The NFL also implemented strict mask requirements within club facilities and prohibited the use of gaiters and valved/vented face masks. Let’s face it, as a country we dropped the ball when it came to face masks. The Free the Face movement really happened. But face masks are not an optional accessory within the NFL. Hefty fines were assessed against coaches and teams for not adhering to the mask requirements. The NFL’s mitigation plan also included mandatory testing for all players and staff, another mitigation measure that is impractical for school districts and other businesses to implement.
There is no comparing the NFL’s resources to those of a school or ordinary business. The hundred-million-dollar price tag for the NFL’s mitigation plan is simply not practical outside the world of professional football.
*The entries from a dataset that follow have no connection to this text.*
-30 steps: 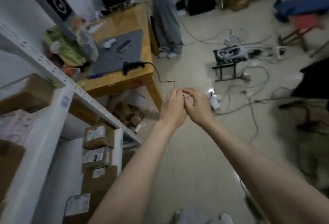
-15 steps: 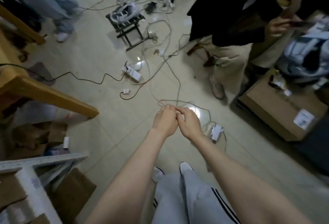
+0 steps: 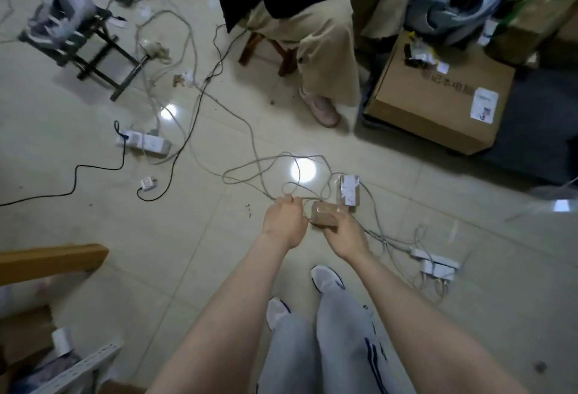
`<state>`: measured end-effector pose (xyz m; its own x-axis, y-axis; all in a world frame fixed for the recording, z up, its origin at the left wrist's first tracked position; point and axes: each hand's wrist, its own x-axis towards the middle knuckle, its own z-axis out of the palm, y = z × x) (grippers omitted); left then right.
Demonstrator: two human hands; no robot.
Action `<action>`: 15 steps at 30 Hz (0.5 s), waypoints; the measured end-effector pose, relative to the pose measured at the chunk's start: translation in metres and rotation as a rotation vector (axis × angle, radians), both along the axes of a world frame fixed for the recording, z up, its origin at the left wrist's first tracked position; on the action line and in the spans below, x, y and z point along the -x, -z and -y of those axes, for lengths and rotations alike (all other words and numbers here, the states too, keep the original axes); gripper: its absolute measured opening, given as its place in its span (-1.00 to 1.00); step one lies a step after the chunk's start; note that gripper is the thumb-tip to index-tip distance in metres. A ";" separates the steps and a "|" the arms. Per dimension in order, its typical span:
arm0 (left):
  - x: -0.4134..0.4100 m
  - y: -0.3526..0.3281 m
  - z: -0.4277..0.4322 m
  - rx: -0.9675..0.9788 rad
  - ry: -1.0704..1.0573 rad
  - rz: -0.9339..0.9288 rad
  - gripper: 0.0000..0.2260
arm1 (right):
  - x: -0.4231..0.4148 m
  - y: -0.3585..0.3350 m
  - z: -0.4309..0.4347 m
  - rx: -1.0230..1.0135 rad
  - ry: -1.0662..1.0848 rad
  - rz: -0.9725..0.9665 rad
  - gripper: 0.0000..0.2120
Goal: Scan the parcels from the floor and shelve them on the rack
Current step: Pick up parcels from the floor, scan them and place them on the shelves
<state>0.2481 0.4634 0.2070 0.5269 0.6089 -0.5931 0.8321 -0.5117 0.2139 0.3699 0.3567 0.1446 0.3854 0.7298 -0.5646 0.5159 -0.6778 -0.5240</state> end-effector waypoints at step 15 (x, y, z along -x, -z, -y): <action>-0.038 0.289 0.002 -0.027 0.076 -0.020 -0.61 | -0.057 0.292 0.004 0.269 -0.249 0.277 -0.02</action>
<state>0.2857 0.4612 -0.0817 0.5602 0.5832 -0.5883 0.7947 -0.5789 0.1828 0.4274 0.3529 -0.1471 0.3801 0.6607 -0.6473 0.7763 -0.6084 -0.1651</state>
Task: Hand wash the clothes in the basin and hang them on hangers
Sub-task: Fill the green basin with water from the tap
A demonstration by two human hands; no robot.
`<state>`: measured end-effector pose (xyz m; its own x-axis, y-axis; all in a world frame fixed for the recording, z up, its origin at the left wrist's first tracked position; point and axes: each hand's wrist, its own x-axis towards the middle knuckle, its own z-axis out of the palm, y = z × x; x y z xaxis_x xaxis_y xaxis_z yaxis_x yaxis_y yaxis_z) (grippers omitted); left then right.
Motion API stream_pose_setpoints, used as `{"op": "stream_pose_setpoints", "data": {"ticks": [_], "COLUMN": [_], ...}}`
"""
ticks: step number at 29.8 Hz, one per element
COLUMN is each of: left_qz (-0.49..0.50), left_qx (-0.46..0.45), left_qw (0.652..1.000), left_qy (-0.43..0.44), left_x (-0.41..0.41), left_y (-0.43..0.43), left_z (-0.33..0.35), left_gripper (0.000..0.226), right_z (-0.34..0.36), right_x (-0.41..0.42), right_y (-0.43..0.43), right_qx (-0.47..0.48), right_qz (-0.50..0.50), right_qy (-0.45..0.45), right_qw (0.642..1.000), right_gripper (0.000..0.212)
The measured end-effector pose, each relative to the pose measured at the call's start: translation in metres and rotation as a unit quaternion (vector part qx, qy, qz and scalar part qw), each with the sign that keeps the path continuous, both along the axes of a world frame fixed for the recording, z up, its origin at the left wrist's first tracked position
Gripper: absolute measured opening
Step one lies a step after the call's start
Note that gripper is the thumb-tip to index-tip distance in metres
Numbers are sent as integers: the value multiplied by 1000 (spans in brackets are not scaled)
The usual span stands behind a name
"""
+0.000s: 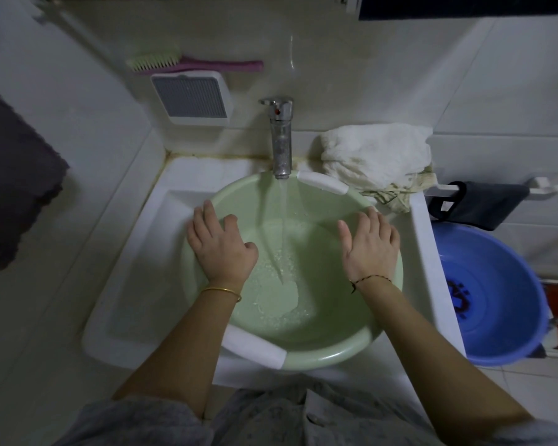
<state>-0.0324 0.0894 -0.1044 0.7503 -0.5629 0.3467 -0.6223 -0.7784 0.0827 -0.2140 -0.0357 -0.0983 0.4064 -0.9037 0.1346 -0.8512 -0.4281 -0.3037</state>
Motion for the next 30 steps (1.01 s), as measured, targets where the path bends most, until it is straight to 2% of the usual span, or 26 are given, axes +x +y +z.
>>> {"op": "stream_pose_setpoints", "data": {"ticks": [3, 6, 13, 18, 22, 26, 30], "left_qz": [-1, 0, -3, -4, -5, -5, 1], "left_qx": [-3, -2, -1, -2, 0, 4, 13], "left_qw": [1000, 1000, 1000, 1000, 1000, 1000, 1000], "left_qy": [3, 6, 6, 5, 8, 12, 15], "left_x": [0, -1, -1, -1, -1, -2, -2], "left_y": [0, 0, 1, 1, 0, 1, 1], "left_z": [0, 0, 1, 0, 2, 3, 5], "left_gripper": [53, 53, 53, 53, 53, 54, 59], "right_z": [-2, -6, -11, -10, -10, -8, -4], "right_x": [1, 1, -1, 0, -1, -1, -1], "right_y": [-1, -1, -4, -2, -4, -4, -3], "right_qx": [-8, -13, -25, -34, -31, -13, 17], "right_qz": [4, 8, 13, 9, 13, 19, 3], "right_qy": [5, 22, 39, 36, 43, 50, 62], "right_qw": [1000, 1000, 999, 999, 999, 998, 998], "right_gripper": [100, 83, 57, 65, 52, 52, 61]}}
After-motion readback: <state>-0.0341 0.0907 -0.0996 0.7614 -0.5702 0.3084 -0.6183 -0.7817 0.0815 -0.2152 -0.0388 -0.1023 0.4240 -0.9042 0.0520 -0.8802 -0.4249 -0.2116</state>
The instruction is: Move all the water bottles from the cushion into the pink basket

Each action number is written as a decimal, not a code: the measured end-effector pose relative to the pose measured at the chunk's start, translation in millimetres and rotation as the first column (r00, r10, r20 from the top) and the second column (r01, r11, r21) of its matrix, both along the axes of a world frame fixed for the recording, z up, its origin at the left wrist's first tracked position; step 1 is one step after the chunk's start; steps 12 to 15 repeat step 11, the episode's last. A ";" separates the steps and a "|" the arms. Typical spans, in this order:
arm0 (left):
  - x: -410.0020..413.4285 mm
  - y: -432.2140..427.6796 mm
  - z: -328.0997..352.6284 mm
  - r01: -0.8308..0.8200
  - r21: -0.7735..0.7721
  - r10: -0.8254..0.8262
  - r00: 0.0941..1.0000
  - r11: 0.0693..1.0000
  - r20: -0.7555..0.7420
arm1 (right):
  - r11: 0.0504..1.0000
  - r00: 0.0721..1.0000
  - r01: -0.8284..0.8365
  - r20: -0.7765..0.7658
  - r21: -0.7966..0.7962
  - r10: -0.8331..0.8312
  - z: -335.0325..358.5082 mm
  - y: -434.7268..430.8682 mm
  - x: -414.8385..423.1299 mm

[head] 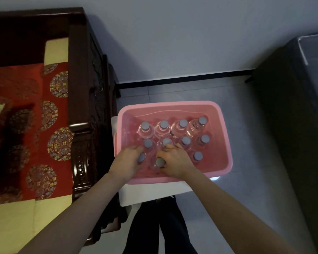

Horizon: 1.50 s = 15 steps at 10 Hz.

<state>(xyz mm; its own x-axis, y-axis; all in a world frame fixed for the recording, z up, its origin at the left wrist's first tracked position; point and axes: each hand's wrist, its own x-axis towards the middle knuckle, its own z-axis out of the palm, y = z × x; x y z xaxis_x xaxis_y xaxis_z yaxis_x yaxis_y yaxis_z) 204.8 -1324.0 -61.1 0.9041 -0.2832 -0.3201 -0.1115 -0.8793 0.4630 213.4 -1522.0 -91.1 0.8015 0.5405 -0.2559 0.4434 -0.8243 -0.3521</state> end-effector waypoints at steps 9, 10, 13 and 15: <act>3.2 -15.9 -21.3 0.103 0.305 -0.056 0.986 0.947 -0.160 | 0.986 0.991 -0.133 -0.014 -0.097 0.132 -2.5 7.4 14.1; 7.6 -18.2 -22.4 0.103 0.342 -0.047 0.985 0.934 -0.168 | 0.990 0.989 -0.119 -0.103 -0.080 0.110 4.8 7.7 15.2; 9.3 -19.7 -22.0 0.094 0.357 -0.026 0.981 0.929 -0.193 | 0.993 0.987 -0.062 -0.152 -0.096 0.047 12.7 8.0 13.5; 9.3 -19.7 -22.0 0.094 0.357 -0.026 0.981 0.929 -0.193 | 0.993 0.987 -0.062 -0.152 -0.096 0.047 12.7 8.0 13.5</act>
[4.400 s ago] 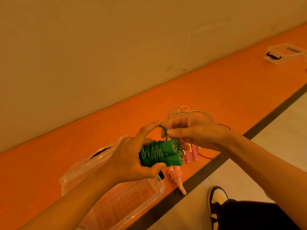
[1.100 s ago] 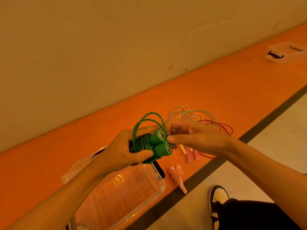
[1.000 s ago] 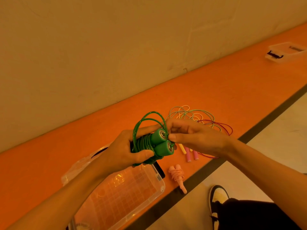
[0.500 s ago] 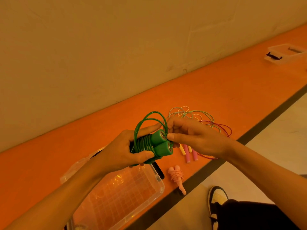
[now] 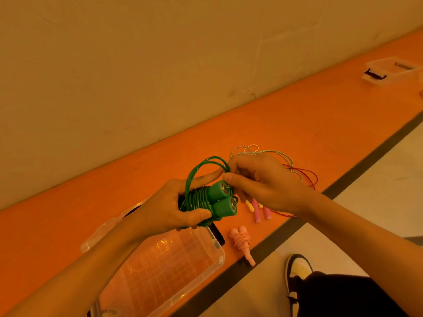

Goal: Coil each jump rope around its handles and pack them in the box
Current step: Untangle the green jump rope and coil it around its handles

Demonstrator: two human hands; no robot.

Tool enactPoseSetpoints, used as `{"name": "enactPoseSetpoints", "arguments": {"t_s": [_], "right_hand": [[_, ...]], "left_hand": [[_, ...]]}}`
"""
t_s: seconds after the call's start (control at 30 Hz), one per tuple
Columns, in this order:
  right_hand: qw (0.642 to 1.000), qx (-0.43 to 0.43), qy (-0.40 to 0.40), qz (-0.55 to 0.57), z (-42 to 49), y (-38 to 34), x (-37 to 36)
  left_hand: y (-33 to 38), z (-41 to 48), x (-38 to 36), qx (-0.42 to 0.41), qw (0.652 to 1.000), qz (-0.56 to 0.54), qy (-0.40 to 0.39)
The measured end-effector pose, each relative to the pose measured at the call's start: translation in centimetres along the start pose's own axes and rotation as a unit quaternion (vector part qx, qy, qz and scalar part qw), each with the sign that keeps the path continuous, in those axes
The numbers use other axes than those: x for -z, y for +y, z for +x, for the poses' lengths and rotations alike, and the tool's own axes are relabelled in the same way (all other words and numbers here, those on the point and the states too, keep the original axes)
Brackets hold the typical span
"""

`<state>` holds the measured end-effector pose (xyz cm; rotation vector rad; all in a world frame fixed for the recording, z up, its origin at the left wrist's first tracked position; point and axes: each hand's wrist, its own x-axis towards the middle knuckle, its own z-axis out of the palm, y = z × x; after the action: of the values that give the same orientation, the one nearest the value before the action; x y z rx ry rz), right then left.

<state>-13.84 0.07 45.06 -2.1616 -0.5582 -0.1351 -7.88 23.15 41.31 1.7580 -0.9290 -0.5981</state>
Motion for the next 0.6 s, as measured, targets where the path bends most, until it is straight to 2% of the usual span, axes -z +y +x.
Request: {"name": "enactPoseSetpoints", "arguments": {"t_s": [0.1, 0.27, 0.5, 0.6], "right_hand": [[0.998, -0.04, -0.033, 0.036, -0.3, -0.3, -0.2], [0.954, -0.137, -0.114, 0.24, -0.4, -0.7, 0.3], [0.895, -0.132, -0.18, 0.386, -0.7, 0.7, 0.2], [0.894, -0.125, -0.177, 0.393, -0.6, 0.8, 0.0]], "left_hand": [[0.4, -0.1, 0.1, 0.0, 1.0, -0.005, -0.015], [0.7, -0.5, 0.3, -0.008, 0.999, -0.041, -0.027], [0.4, -0.8, 0.3, -0.009, 0.999, -0.038, -0.033], [0.6, -0.8, 0.4, -0.008, 0.998, -0.041, -0.036]]}}
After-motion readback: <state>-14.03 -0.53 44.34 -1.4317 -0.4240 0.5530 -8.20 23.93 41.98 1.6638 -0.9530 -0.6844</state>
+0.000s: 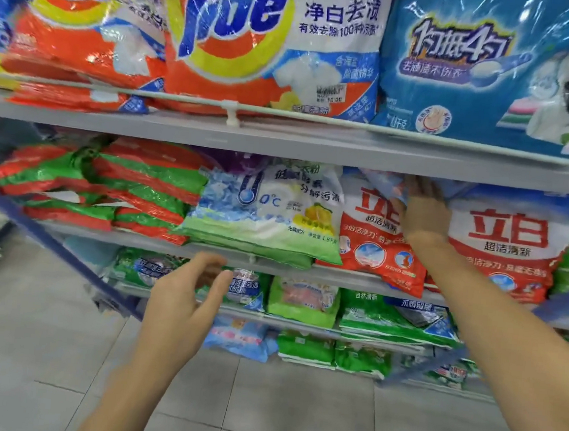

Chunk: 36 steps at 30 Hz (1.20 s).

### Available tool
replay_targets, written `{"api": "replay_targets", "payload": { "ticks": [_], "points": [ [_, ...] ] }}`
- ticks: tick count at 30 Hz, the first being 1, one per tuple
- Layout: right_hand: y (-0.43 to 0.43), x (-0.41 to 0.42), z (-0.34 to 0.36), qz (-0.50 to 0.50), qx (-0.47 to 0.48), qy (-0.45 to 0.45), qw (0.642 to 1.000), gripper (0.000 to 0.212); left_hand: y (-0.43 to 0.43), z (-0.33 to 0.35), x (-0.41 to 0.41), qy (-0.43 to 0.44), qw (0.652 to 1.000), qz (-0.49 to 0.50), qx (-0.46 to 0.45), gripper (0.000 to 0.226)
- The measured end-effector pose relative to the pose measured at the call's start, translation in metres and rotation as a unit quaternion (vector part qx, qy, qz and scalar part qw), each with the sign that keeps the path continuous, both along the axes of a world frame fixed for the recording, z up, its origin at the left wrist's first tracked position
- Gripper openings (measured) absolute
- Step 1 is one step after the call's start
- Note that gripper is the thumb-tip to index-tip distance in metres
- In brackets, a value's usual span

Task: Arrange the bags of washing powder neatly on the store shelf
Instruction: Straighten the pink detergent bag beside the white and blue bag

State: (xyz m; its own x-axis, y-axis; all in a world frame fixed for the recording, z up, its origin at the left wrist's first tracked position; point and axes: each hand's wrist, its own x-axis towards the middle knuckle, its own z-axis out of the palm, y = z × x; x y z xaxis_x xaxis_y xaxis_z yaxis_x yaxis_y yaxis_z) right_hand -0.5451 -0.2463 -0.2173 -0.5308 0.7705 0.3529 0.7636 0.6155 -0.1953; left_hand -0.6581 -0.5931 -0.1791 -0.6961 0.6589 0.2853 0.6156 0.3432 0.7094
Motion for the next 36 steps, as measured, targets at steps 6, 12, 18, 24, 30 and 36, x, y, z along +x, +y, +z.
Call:
{"api": "replay_targets", "payload": {
  "ticks": [6,12,18,24,30,36],
  "points": [
    [-0.034,0.043,0.021,-0.011,0.018,0.089,0.996,0.027,0.005,-0.011,-0.003,-0.021,0.999,-0.028,-0.014,0.018],
    [-0.071,0.085,0.054,-0.005,-0.121,0.172,0.978,0.020,0.025,-0.011,0.003,-0.028,0.997,-0.068,-0.003,0.015],
    [-0.092,0.123,0.119,0.087,-0.469,0.319,0.819,0.016,0.062,-0.016,0.024,-0.098,0.980,-0.167,-0.049,0.088],
    [-0.111,0.159,0.144,0.189,-0.569,0.337,0.726,0.035,0.113,-0.001,0.035,-0.303,0.902,-0.303,-0.042,0.078],
    [-0.105,0.207,0.130,0.124,-0.615,0.408,0.663,0.065,0.137,0.006,0.080,-0.327,0.868,-0.373,0.004,0.015],
    [-0.101,0.262,0.113,0.005,-0.619,0.471,0.629,0.065,0.169,0.028,0.112,-0.251,0.899,-0.357,0.033,0.008]
  ]
}}
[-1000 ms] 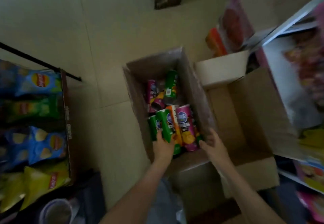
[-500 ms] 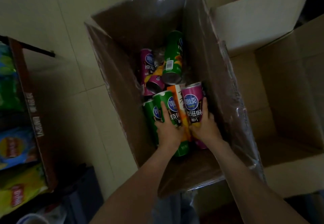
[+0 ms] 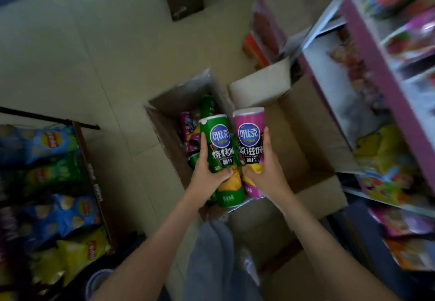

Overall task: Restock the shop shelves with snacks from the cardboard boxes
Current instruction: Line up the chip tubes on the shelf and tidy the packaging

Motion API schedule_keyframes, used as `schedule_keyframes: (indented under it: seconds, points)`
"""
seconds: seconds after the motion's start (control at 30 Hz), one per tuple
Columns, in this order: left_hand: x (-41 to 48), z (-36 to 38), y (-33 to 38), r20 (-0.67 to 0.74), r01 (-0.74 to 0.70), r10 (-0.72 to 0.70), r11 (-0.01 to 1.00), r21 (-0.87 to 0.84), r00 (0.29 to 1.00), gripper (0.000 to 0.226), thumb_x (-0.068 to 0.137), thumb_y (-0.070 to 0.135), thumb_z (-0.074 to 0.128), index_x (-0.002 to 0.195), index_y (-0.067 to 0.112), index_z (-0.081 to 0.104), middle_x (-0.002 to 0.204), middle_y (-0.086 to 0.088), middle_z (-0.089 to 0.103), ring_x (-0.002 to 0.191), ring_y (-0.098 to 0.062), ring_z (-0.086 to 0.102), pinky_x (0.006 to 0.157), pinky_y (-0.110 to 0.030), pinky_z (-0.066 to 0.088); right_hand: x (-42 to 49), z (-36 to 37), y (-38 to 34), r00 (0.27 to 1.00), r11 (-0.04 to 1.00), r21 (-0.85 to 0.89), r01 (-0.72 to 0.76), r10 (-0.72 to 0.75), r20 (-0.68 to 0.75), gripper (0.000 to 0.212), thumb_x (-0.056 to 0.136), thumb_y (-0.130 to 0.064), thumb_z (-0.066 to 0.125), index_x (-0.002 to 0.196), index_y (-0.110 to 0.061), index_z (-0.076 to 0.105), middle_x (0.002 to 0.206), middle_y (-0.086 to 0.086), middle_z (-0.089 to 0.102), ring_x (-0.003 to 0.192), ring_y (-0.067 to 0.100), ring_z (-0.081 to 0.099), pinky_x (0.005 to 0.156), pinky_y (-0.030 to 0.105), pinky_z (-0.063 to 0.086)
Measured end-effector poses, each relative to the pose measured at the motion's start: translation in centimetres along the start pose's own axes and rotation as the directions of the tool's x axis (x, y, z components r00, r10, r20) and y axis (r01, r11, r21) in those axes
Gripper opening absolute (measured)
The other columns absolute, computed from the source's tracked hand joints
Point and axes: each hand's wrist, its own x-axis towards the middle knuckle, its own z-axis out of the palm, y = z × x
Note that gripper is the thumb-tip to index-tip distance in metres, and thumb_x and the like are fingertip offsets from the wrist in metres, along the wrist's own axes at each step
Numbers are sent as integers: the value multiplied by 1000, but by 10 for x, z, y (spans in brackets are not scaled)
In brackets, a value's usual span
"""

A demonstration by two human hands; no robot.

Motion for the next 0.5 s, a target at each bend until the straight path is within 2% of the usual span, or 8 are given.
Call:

Setting aside the costs of the league’s mitigation plan, the biggest lesson learned from the NFL was that this lethal virus can be contained.
Dr. Allen Sills, the NFL’s Chief Medical Officer, said the most impactful mitigation measures were not resource-intensive. Turns out, the most powerful COVID interventions were the good old-fashioned public health measures Dr. Fauci and others have been recommending for almost a year-universal mask use, no indoor meetings, closure of dining rooms, and strict quarantine measures when a high-risk contact is identified. Vince Lombardi once said, “The achievements of an organization are the results of the combined effort of each individual. People who work together will win, whether it be against complex football defenses or the problems of modern society.” The NFL’s 2020-2021 season taught us we all win when everyone works together to follow basic public health measures.